Reading a local file

Let's assume we have downlowded a file from CMEMS. We define the directory and the file name. datafile have to be adapted according to your case.


In [5]:
datafile = "~/CMEMS_INSTAC/INSITU_MED_NRT_OBSERVATIONS_013_035/history/mooring/IR_TS_MO_61198.nc"

In [6]:
import os
datafile = os.path.expanduser(datafile)

To read the file we need the netCDF4 interface for python.


In [7]:
import netCDF4
ds = netCDF4.Dataset(datafile, 'r')

where the first argurment of the files and 'r' indicates that it's open for reading ('w' would be used for writing).
ds contains all the information about the dataset:

  • Metadata (global attributes)
  • Dimensions
  • Variables

Metadata


In [8]:
ds


Out[8]:
<type 'netCDF4._netCDF4.Dataset'>
root group (NETCDF3_CLASSIC data model, file format UNDEFINED):
    data_type: OceanSITES time-series data
    format_version: 1.2
    platform_code: 61198
    date_update: 2015-08-02T11:20:44Z
    institution: Puertos del Estado (Spain)
    institution_edmo_code: 2751
    site_code:  
    wmo_platform_code: 61198
    source: Mooring observation
    history: 2015-08-02T11:20:44Z: Creation
    data_mode: R
    quality_control_indicator: 6
    quality_index: A
    references: http://www.oceansites.org, http://www.myocean.eu.org/, http://www.puertos.es, http://www.puertos.es
    comment:  
    conventions: OceanSITES Manual 1.2, InSituTac-Specification-Document
    netcdf_version: 3.5
    title:  
    summary:  
    naming_authority: OceanSITES
    id: IR_TS_MO_61198
    cdm_data_type: Time-series
    area: North Atlantic Ocean
    geospatial_lat_min: 25.0
    geospatial_lat_max: 37.43
    geospatial_lon_min: -20.0
    geospatial_lon_max: -0.75
    geospatial_vertical_min:  
    geospatial_vertical_max:  
    time_coverage_start: 1998-03-27T21:00:00Z
    time_coverage_end: 2015-08-02T09:00:00Z
    institution_references: http://www.puertos.es
    contact: mar@puertos.es, mar@puertos.es
    author: Marta de Alfonso
    data_assembly_center: Puertos del Estado
    pi_name: PdE
    distribution_statement: These data follow MyOcean standards; they are public and free of charge.

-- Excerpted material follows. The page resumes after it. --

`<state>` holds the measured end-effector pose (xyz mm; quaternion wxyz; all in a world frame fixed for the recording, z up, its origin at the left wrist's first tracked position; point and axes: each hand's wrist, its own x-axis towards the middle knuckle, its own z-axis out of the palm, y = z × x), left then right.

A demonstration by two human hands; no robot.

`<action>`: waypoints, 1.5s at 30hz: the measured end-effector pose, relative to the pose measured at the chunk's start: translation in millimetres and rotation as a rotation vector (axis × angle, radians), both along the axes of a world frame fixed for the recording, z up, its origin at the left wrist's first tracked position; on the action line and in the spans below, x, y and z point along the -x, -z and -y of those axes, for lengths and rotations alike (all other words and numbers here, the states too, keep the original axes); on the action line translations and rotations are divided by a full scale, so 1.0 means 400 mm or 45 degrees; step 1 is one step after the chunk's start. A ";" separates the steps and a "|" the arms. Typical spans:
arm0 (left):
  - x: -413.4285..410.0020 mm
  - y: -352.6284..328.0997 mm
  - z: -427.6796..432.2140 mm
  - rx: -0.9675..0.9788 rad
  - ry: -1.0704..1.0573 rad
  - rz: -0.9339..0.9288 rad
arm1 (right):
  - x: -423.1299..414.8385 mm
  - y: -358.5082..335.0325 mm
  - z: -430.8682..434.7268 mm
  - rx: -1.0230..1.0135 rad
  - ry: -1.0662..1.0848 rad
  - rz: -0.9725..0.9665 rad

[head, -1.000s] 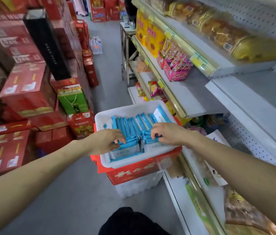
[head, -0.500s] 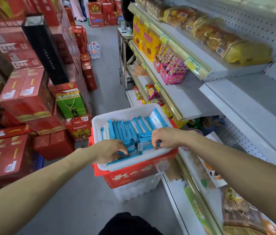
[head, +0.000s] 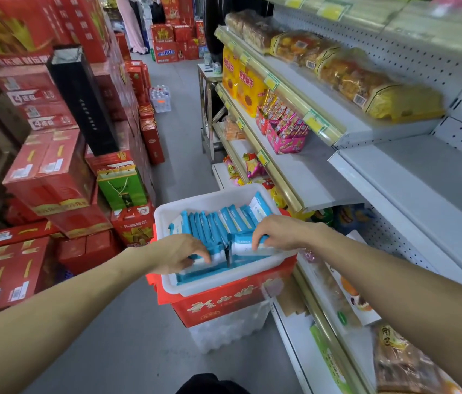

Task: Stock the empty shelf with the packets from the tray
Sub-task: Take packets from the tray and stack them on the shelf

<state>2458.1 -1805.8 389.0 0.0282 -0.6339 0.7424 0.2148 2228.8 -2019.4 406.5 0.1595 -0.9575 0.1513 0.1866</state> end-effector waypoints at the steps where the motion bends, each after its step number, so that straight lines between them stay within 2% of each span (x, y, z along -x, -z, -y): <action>1: -0.012 -0.026 0.010 0.012 -0.031 -0.003 | 0.005 -0.021 0.008 -0.012 0.035 0.034; 9: -0.045 -0.304 0.172 0.154 -0.120 -0.007 | 0.078 -0.249 0.058 0.049 0.240 0.383; 14: 0.069 -0.473 0.307 0.267 -0.013 -0.037 | 0.220 -0.395 0.088 0.162 0.355 0.503; 20: 0.297 -0.579 0.481 0.331 0.230 -0.131 | 0.506 -0.495 0.113 0.342 0.660 0.551; 22: 0.400 -0.599 0.530 0.331 0.304 -0.122 | 0.618 -0.517 0.104 0.380 0.766 0.549; 25: 0.566 -0.620 0.582 0.362 0.434 -0.144 | 0.783 -0.535 0.061 0.212 0.942 0.615; 29: 0.762 -0.621 0.632 0.326 0.591 -0.189 | 1.009 -0.541 -0.011 0.412 1.138 0.570; 32: 0.885 -0.604 0.648 0.387 0.733 -0.207 | 1.173 -0.520 -0.068 0.368 1.358 0.622; 38: 1.070 -0.589 0.634 0.473 0.912 -0.240 | 1.444 -0.452 -0.183 0.478 1.703 0.790; 41: 1.135 -0.586 0.637 0.383 0.904 -0.282 | 1.541 -0.426 -0.233 0.608 1.801 0.760; 45: 1.199 -0.578 0.628 0.410 0.926 -0.323 | 1.641 -0.394 -0.271 0.726 1.921 0.727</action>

User assumes all risk for use of data. User must display citation in any publication or product using data. User must contact PI prior to any commercial use of data. More on: http://www.myocean.eu/data_policy
    citation: These data were collected and made freely available by the MyOcean project and the programs that contribute to it
    update_interval: yearly
    qc_manual: OceanSITES User's Manual v1.1
    dimensions(sizes): TIME(119916), DEPTH(1), LATITUDE(119916), LONGITUDE(119916), POSITION(119916)
    variables(dimensions): float64 TIME(TIME), int8 TIME_QC(TIME), float32 LATITUDE(LATITUDE), float32 LONGITUDE(LONGITUDE), int8 POSITION_QC(POSITION), float32 DEPH(TIME,DEPTH), int8 DEPH_QC(TIME,DEPTH), |S1 DEPH_DM(TIME,DEPTH), float32 VTDH(TIME,DEPTH), int8 VTDH_QC(TIME,DEPTH), |S1 VTDH_DM(TIME,DEPTH), float32 VTZA(TIME,DEPTH), int8 VTZA_QC(TIME,DEPTH), |S1 VTZA_DM(TIME,DEPTH), float32 VDIR(TIME,DEPTH), int8 VDIR_QC(TIME,DEPTH), |S1 VDIR_DM(TIME,DEPTH), float32 ATMS(TIME,DEPTH), int8 ATMS_QC(TIME,DEPTH), |S1 ATMS_DM(TIME,DEPTH), float32 DRYT(TIME,DEPTH), int8 DRYT_QC(TIME,DEPTH), |S1 DRYT_DM(TIME,DEPTH), float32 WSPD(TIME,DEPTH), int8 WSPD_QC(TIME,DEPTH), |S1 WSPD_DM(TIME,DEPTH), float32 WDIR(TIME,DEPTH), int8 WDIR_QC(TIME,DEPTH), |S1 WDIR_DM(TIME,DEPTH), float32 HCSP(TIME,DEPTH), int8 HCSP_QC(TIME,DEPTH), |S1 HCSP_DM(TIME,DEPTH), float32 HCDT(TIME,DEPTH), int8 HCDT_QC(TIME,DEPTH), |S1 HCDT_DM(TIME,DEPTH), float32 TEMP(TIME,DEPTH), int8 TEMP_QC(TIME,DEPTH), |S1 TEMP_DM(TIME,DEPTH), float32 PSAL(TIME,DEPTH), int8 PSAL_QC(TIME,DEPTH), |S1 PSAL_DM(TIME,DEPTH)
    groups: 

We can access the global attributes individually:


In [9]:
print 'Institution: ' + ds.institution
print 'Reference: ' + ds.institution_references


Institution: Puertos del Estado (Spain)
Reference: http://www.puertos.es

Data

Now we want to load some of the variables: we use the ds.variables


In [10]:
time = ds.variables['TIME']
temperature = ds.variables['TEMP']

Let's examine the variable temperature


In [11]:
temperature


Out[11]:
<type 'netCDF4._netCDF4.Variable'>
float32 TEMP(TIME, DEPTH)
    long_name: Sea temperature
    standard_name: sea_water_temperature
    units: degree_Celsius
    _FillValue: 99999.0
    QC_procedure: 1
    valid_min: 0.0
    valid_max: 31.0
    comment:  
    sensor_depth: 3.0
    ancillary_variables: TEMP_QC
    sensor_mount:  
    sensor_orientation:  
    DM_indicator: D
unlimited dimensions: TIME
current shape = (119916, 1)
filling off

This means that the variable depends on two dimensions: time and depth. We also know the long_name, standard_name, units, and other useful pieces of information concerning the temperature.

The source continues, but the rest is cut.